2003年に起こったイラク戦争から治安や経済が回復してきていましたが、2014年には約3年間に渡って武装勢力に占拠される事態となります。
そして武装勢力とイラク軍の激しい紛争によって家屋やインフラ・公共施設などが破壊され、公共サービスが停止するだけでなく、多くの避難民が出ました。
イラクは、戦争および紛争によるダメージからの復興と国の再建のために奮闘しています。
(出典:外務省「イラク共和国 基礎データ」)
イラクにおける飢餓の原因
イラクにおける飢餓の問題は、主に紛争が原因で起こっています。
そこでイラクの飢餓の原因となった、戦争に対する国連からの経済制裁や難民問題などを紹介します。

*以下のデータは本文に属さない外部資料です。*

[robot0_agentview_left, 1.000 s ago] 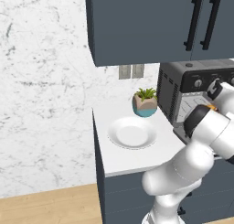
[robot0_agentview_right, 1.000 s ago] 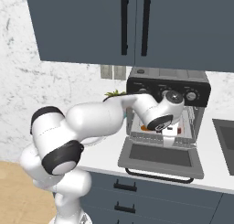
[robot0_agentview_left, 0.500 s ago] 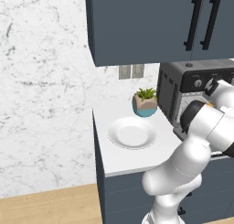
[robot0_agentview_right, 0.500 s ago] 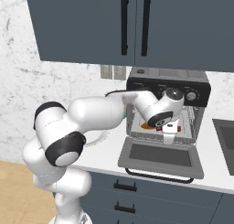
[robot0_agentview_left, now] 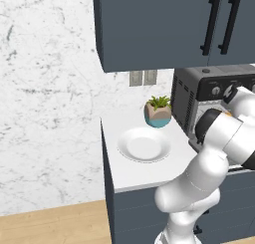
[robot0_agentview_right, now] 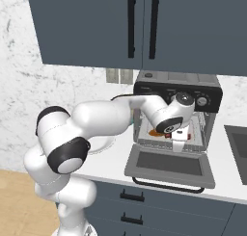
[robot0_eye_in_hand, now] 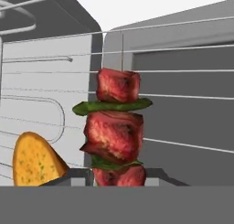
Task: Pick up the kebab skewer and baguette bread, and place them inside the toaster oven. Close the toaster oven door and start by setting the timer.
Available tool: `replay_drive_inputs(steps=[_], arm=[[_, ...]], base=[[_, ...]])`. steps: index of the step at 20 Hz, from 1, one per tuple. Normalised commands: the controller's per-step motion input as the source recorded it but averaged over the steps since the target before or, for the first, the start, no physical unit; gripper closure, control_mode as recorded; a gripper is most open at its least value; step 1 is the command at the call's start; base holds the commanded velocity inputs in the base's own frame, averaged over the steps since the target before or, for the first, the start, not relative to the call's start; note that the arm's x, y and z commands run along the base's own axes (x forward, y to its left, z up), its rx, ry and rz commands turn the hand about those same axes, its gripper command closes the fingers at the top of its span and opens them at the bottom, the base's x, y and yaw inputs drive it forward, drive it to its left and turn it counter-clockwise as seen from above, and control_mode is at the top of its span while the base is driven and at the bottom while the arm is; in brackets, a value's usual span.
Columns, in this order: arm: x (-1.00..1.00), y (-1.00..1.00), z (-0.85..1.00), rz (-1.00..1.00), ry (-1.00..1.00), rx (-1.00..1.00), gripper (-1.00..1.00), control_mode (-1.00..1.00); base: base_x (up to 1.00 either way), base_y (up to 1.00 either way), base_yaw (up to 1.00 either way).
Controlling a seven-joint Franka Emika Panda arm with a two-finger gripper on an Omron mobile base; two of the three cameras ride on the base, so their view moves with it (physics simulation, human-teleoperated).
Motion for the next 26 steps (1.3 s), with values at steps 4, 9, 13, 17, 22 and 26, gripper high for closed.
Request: replay_drive_inputs(steps=[4, 9, 13, 17, 22, 26], arm=[[0.0, 0.0, 0.0, 0.0, 0.0, 0.0, -1.0, -1.0], [-0.18, 0.0, 0.01, 0.0, -0.01, 0.0, -1.0, -1.0], [-0.31, 0.0, 0.41, 0.02, -0.11, 0.0, -1.0, -1.0], [-0.21, 0.0, 0.61, 0.06, -0.12, 0.0, -1.0, -1.0], [-0.75, 0.0, 0.19, 0.3, -0.09, -0.1, -1.0, -1.0], [-0.68, 0.01, 0.0, 0.49, -0.14, -0.24, -1.0, -1.0]], base=[[0.0, 0.0, 0.0], [0.0, 0.0, 0.0], [0.0, 0.0, 0.0], [0.0, 0.0, 0.0], [0.0, 0.0, 0.0], [0.0, 0.0, 0.0]])
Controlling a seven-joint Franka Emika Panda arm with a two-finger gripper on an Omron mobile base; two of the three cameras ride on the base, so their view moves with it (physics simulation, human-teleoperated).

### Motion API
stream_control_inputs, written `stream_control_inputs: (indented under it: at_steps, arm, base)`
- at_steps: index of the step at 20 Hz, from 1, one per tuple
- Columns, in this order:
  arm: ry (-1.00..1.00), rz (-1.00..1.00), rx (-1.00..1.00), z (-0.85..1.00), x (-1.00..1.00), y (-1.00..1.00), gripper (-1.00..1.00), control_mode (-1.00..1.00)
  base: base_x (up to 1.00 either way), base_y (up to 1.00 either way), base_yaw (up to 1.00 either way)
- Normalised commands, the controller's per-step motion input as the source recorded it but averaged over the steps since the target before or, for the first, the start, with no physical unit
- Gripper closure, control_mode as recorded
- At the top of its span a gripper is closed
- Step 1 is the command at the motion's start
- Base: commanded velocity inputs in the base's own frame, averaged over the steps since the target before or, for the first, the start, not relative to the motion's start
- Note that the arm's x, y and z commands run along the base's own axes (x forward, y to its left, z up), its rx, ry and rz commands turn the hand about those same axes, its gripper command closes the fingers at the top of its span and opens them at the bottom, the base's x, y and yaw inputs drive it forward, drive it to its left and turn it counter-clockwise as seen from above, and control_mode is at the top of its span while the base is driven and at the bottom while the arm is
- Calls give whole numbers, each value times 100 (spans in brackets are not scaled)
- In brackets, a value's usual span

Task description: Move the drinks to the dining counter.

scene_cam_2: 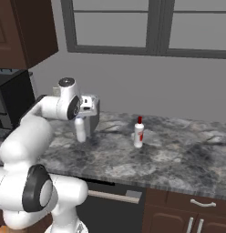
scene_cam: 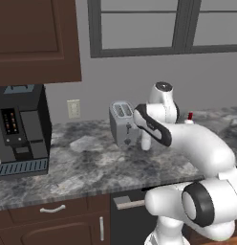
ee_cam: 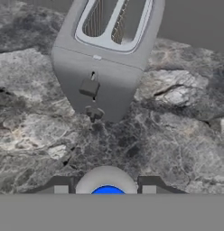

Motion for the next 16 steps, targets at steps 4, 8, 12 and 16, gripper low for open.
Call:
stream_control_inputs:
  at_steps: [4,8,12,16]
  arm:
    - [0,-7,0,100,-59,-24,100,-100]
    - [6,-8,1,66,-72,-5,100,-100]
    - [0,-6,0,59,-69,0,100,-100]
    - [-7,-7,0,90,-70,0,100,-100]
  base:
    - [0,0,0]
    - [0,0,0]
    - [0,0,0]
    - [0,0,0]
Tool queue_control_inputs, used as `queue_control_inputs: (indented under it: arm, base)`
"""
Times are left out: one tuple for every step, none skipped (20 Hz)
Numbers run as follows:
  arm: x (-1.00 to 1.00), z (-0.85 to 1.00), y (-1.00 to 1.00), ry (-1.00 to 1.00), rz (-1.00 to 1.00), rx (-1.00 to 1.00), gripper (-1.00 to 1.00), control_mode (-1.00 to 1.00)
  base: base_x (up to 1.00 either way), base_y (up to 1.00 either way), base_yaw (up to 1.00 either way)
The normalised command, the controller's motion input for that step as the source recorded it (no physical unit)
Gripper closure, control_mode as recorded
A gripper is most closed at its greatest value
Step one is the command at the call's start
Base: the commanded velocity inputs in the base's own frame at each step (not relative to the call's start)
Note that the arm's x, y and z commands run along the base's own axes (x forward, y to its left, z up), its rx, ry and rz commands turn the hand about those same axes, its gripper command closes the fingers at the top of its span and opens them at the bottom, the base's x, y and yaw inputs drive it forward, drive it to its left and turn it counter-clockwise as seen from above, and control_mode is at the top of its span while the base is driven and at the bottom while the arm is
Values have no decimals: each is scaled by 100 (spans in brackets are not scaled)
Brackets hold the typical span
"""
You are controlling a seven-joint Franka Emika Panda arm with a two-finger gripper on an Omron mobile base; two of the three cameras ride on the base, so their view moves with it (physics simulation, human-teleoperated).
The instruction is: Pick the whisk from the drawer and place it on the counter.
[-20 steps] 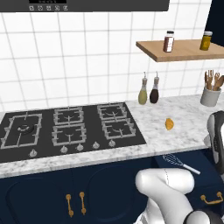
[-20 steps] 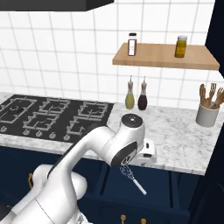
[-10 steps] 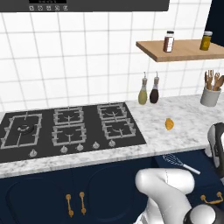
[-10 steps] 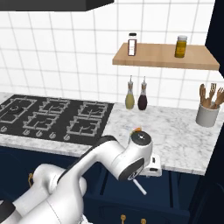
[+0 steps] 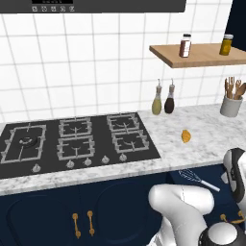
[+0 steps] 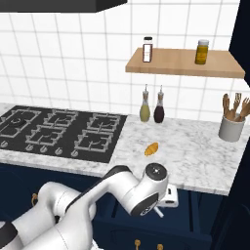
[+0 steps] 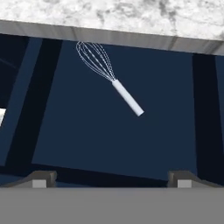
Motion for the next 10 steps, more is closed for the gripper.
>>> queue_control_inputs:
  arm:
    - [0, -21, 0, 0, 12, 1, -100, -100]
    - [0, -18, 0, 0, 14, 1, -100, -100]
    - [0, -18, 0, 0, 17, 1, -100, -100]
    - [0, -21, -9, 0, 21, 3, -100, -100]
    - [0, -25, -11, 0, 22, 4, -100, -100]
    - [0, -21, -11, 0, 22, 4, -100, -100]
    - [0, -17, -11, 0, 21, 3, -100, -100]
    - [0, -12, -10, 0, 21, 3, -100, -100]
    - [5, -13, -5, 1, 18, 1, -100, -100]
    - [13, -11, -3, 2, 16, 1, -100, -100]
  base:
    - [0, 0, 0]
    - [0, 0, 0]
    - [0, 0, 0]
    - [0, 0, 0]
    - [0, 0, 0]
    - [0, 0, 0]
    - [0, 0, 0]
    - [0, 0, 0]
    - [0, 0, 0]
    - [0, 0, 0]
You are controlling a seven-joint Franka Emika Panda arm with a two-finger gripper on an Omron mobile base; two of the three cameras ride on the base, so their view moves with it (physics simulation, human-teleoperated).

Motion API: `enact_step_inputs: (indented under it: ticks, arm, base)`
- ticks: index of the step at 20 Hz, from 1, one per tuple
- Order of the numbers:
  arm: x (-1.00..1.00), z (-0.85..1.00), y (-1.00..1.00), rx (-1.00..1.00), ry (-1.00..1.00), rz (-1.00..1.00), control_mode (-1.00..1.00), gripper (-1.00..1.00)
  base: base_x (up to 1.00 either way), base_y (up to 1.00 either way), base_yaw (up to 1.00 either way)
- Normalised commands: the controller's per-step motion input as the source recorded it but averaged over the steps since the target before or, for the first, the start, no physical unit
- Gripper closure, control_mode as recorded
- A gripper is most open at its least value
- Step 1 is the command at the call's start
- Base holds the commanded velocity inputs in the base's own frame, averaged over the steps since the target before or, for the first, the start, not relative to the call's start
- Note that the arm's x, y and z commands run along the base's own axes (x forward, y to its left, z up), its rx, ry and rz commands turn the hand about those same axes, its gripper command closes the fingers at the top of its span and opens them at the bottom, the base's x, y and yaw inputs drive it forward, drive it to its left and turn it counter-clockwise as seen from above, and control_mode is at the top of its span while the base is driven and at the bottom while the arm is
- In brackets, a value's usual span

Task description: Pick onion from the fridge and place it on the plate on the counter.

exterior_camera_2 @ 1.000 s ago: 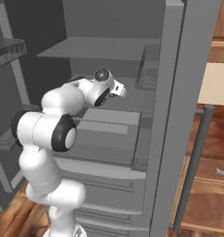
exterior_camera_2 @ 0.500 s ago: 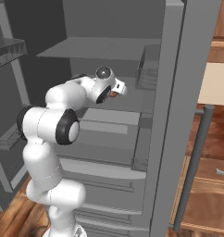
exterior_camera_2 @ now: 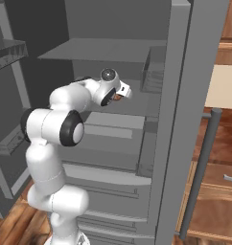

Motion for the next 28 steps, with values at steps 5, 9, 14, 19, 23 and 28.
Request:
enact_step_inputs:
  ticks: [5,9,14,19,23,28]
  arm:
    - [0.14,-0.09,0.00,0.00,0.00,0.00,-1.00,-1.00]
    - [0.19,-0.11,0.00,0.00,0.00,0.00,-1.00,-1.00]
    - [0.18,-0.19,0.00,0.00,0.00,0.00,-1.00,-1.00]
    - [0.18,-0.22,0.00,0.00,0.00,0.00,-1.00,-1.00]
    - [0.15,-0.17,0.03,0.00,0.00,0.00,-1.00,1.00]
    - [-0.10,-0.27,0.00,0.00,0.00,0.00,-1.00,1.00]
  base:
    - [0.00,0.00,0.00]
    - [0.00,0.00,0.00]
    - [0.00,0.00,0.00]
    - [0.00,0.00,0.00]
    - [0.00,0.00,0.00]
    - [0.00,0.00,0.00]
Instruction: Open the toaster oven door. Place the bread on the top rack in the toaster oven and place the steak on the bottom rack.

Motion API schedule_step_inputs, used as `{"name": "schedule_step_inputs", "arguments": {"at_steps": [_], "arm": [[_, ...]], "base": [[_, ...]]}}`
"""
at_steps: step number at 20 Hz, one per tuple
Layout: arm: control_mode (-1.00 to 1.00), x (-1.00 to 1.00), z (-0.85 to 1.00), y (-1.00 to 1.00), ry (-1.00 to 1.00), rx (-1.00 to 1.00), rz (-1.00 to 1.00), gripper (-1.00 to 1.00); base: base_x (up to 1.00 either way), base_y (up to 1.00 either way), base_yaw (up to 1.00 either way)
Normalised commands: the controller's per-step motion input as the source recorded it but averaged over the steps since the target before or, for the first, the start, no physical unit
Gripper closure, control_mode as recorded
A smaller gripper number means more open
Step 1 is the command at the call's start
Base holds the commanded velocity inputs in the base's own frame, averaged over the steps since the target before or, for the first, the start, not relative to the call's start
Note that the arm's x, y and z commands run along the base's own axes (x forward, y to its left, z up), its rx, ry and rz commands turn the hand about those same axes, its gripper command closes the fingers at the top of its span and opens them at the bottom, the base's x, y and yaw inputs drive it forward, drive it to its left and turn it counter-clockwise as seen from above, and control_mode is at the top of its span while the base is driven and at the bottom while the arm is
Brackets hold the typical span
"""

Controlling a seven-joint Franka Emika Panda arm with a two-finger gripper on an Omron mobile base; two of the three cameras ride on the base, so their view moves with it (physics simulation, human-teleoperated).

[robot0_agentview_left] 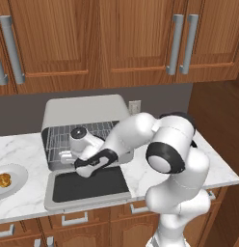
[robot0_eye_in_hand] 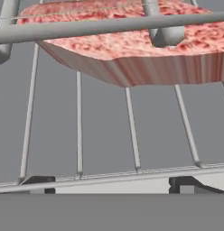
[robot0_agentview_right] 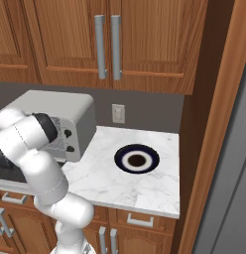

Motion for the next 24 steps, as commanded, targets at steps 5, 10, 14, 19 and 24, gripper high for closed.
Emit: {"name": "schedule_step_inputs", "arguments": {"at_steps": [5, 10, 14, 19, 24], "arm": [[-1.0, 0.07, 0.11, 0.05, 0.0, 0.0, 0.04, -1.0], [-1.0, -0.11, 0.24, 0.27, 0.04, 0.0, 0.03, -1.0], [-1.0, -0.29, 0.26, 0.13, 0.09, -0.01, 0.0, -1.0], [-1.0, -0.44, 0.2, 0.02, 0.02, -0.1, 0.1, -1.0], [-1.0, -0.47, 0.09, -0.01, -0.03, -0.2, 0.23, -1.0]], "base": [[0.0, 0.0, 0.0], [0.0, 0.0, 0.0], [0.0, 0.0, 0.0], [0.0, 0.0, 0.0], [0.0, 0.0, 0.0]]}}
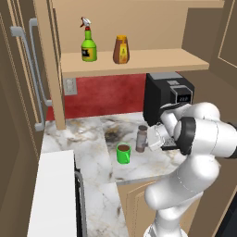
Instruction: Pick the cinnamon and honey bottle from the cabinet and place them next to the mug.
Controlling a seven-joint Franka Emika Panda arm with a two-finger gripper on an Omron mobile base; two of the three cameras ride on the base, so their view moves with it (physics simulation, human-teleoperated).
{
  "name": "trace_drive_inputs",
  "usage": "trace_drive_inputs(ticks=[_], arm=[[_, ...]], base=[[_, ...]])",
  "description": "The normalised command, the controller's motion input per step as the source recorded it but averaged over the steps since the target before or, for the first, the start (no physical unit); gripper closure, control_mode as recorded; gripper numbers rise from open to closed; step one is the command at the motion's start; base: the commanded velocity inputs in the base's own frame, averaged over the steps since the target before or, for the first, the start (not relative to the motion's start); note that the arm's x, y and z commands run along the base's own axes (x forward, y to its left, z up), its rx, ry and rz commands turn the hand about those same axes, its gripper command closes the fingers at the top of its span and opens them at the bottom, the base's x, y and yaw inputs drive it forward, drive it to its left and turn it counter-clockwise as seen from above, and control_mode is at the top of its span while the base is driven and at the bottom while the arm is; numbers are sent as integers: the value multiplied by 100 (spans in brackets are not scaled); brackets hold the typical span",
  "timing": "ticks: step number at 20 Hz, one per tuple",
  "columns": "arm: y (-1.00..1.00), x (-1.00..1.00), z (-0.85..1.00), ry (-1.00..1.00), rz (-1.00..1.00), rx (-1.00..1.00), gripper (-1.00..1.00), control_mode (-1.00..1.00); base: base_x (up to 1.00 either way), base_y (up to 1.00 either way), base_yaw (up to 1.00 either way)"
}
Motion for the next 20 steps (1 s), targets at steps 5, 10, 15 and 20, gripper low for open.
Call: trace_drive_inputs(ticks=[5,10,15,20], arm=[[5,0,-10,0,1,0,100,-100],[3,-1,-10,0,0,0,100,-100],[0,-8,-7,0,0,0,100,-100],[1,-3,-10,0,1,0,100,-100]], base=[[0,0,0],[0,0,0],[0,0,0],[0,0,0]])
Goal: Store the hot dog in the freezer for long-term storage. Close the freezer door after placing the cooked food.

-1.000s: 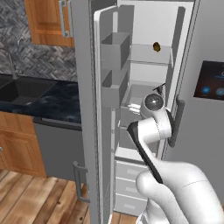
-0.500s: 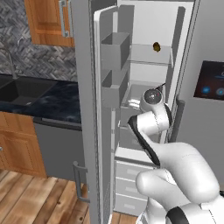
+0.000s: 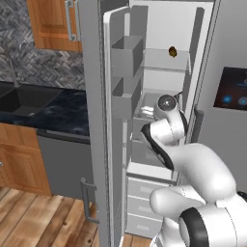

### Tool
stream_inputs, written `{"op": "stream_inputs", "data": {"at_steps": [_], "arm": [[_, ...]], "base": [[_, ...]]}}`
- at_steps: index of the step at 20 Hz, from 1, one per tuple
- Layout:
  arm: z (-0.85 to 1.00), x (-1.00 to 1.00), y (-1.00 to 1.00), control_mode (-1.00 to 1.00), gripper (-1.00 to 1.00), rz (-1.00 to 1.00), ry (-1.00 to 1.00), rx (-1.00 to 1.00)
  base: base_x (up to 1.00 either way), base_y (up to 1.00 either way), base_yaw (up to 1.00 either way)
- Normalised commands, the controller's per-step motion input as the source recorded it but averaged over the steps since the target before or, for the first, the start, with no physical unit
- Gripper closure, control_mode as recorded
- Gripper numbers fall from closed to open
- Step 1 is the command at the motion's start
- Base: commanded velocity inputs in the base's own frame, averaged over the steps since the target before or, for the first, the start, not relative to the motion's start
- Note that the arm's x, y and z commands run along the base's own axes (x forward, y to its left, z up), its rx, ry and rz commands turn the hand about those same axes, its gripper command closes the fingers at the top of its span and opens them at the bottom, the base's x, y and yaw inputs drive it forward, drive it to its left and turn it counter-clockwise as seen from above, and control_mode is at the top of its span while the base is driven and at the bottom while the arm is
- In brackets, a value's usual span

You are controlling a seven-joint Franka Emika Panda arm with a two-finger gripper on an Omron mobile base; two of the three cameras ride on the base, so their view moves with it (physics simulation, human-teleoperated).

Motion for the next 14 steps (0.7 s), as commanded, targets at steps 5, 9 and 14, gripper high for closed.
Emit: {"op": "stream_inputs", "data": {"at_steps": [5, 9, 14], "arm": [[0.00, 0.24, -0.14, -1.00, 1.00, 0.00, 0.00, 0.00], [0.00, 0.19, -0.12, -1.00, 1.00, 0.00, 0.00, 0.00], [0.00, 0.25, -0.12, -1.00, 1.00, 0.00, 0.00, 0.00]], "base": [[0.00, 0.00, 0.00], [0.00, 0.00, 0.00], [0.00, 0.00, 0.00]]}}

イラン・イラク戦争(1980年9月~1988年8月)
イラン・イラク戦争はペルシャ湾岸の石油資源を巡って、イランとイラクが対立した戦争です。8年に渡るイラン・イラク戦争後、イラクの国土は荒れ果てたことで、国民は多くの借金と職を失いました。つまり、イラン・イラク戦争後のイラクは深刻な飢餓・食料問題を抱えることになったのです。
クウェート侵攻(1990年)
1990年にイラクは突然、隣国であるクウェートに侵攻しました。このクウェート侵攻を機に、国連による厳しい経済政策が課されることとなり、イラクは多くの国との貿易が停止されます。
このクウェート侵攻を機に、多国籍軍による湾岸戦争が引き起こされ、イラク国内のインフラや公共施設などが破壊され、人々は困窮を極めることとなりました。
湾岸戦争(1991年1月~2月)
湾岸戦争とはイラクによるクウェート侵攻をきっかけに、国際連合が多国籍軍の派遣を決定し、1991年にイラクを空爆して始まった戦争です。
湾岸戦争では、イラクと戦争を行うだけではなく、資産凍結や通商貿易上の制限をかけるといった経済制裁が行われました。
※2020年11月時点
(出典:首相官邸「日本のイラク人道復興支援(日本とイラクとの関係)」)
(出典:外務省「国別援助実績1991年~1998年の実績[6]イラク」)
イラクの紛争がなぜ飢餓をもたらしたのか
イラクの紛争がなぜ飢餓をもたらしたのかを知るには、「飢餓」と「紛争」と「平和」の関係を理解することが大切です。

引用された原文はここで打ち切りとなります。